If you are bitten, you  may feel the bite, which will leave a small puncture wound though sometimes you may not be aware that you have been bitten till several hours later. The area surrounding the bite will usually redden and may blister. Some bites may become infected and, in severe cases, infection can lead to the development of cellulitis.

Care of the affected area is important to avoid further complications.

  • Wash the area surrounding the bite with soap and water and use a cold compress to reduce swelling.
  • Try really hard not to scratch the bite, as this can introduce bacteria and lead to infection.
  • Place a cold compress or ice pack (wrap in a towel first) over the affected area to reduce swelling.
  • Take painkillers, such as paracetamol or ibuprofen (children under 16 years of age shouldn’t be given aspirin). Take an antihistamine tablet to help reduce swelling (a pharmacist can advise on the most appropriate medications)
  • Use a spray or cream that contains local anaestheticantihistamine or mild hydrocortisone (1%) on the affected area to prevent itching and swelling
  • Do not ‘pop’ any blisters which form. Instead, cover with a clean, dry dressing.
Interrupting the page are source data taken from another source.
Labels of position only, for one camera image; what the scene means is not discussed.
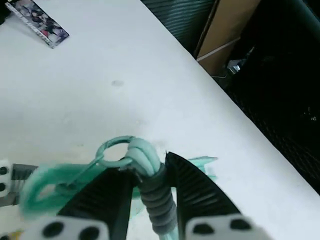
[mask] black mesh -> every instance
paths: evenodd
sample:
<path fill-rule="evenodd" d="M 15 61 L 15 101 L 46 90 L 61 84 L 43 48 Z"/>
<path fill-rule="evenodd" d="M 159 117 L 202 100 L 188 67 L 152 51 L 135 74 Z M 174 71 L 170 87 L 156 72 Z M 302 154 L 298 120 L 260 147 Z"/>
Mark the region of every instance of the black mesh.
<path fill-rule="evenodd" d="M 295 169 L 320 193 L 320 160 L 312 152 L 277 129 L 266 117 L 253 110 L 251 102 L 238 93 L 236 89 L 228 89 L 227 94 L 259 128 L 268 140 L 283 154 Z"/>

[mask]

NHS Choices also advises that if the local swelling is severe or doesn’t go down after a 2/3 days, you should contact your Pharmacist. You should get in touch with your doctor if the bite or sting fills with pus and feels tender to touch, your glands swell up or you develop flu-like symptoms (fever, headache, joint pain).

Dial 999 to request an ambulance if you have swelling or itching anywhere else on your body after being bitten or stung, or if you’re wheezing or have difficulty swallowing. If you have suffered an allergic reaction you will need emergency medical treatment.

Of course prevention is better than cure so if you are out and about the village and are near the brook, you may wish to consider using an insect repellent spray and keeping your feet and ankles covered.